>>>>>

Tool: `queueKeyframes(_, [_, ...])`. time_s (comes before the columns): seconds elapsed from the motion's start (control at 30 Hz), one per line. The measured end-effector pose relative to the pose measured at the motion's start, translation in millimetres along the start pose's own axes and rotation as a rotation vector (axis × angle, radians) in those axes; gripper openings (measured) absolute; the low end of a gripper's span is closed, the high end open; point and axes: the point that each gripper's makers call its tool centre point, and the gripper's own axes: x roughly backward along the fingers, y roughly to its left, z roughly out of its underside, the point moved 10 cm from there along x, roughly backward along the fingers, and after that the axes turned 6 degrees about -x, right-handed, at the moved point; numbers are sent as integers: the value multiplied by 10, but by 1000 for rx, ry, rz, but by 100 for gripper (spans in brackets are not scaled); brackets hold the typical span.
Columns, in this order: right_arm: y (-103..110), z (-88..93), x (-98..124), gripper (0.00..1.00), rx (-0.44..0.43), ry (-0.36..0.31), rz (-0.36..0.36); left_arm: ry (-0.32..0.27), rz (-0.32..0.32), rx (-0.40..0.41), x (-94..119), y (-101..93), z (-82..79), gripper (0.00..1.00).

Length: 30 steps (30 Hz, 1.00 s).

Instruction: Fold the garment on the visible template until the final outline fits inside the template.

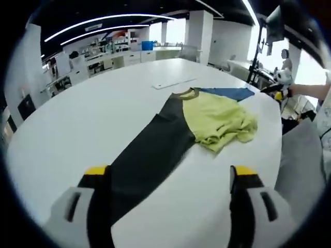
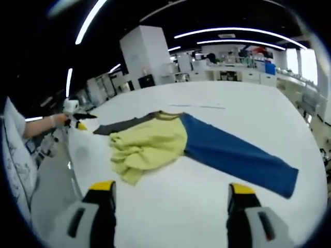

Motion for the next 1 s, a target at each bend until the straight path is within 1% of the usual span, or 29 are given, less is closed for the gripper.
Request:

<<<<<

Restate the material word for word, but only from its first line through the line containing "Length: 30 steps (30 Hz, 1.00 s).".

ANSWER TO THIS TASK:
Tool: `queueKeyframes(_, [_, ...])`. time_s (comes before the columns): seconds elapsed from the motion's start (control at 30 Hz), one per line. The measured end-effector pose relative to the pose measured at the motion's start, translation in millimetres along the start pose's own axes and rotation as a rotation vector (axis × angle, radians) in those axes; gripper openings (measured) absolute; the low end of a gripper's span is closed, the high end open; point and axes: the point that each gripper's makers call its tool centre point, and the gripper's own axes: x roughly backward along the fingers, y roughly to its left, z roughly out of its underside, the point moved 10 cm from there along x, roughly backward along the fingers, and after that the axes turned 6 degrees about -x, right-handed, at the moved point; numbers are sent as integers: the value multiplied by 10, but by 1000 for rx, ry, rz, but by 100 for gripper (spans in brackets are not scaled); brackets hold the typical span.
Columns, in this order: right_arm: y (-103..110), z (-88..93), x (-98..124), gripper (0.00..1.00), rx (-0.44..0.43), ry (-0.36..0.31), rz (-0.36..0.36); left_arm: ry (-0.32..0.27), rz (-0.32..0.32), rx (-0.40..0.41), x (-94..119), y (-101..93), z (-82..79), gripper (0.00..1.00).

Length: 30 steps (30 Hz, 1.00 s).

No further output is expected for this exercise.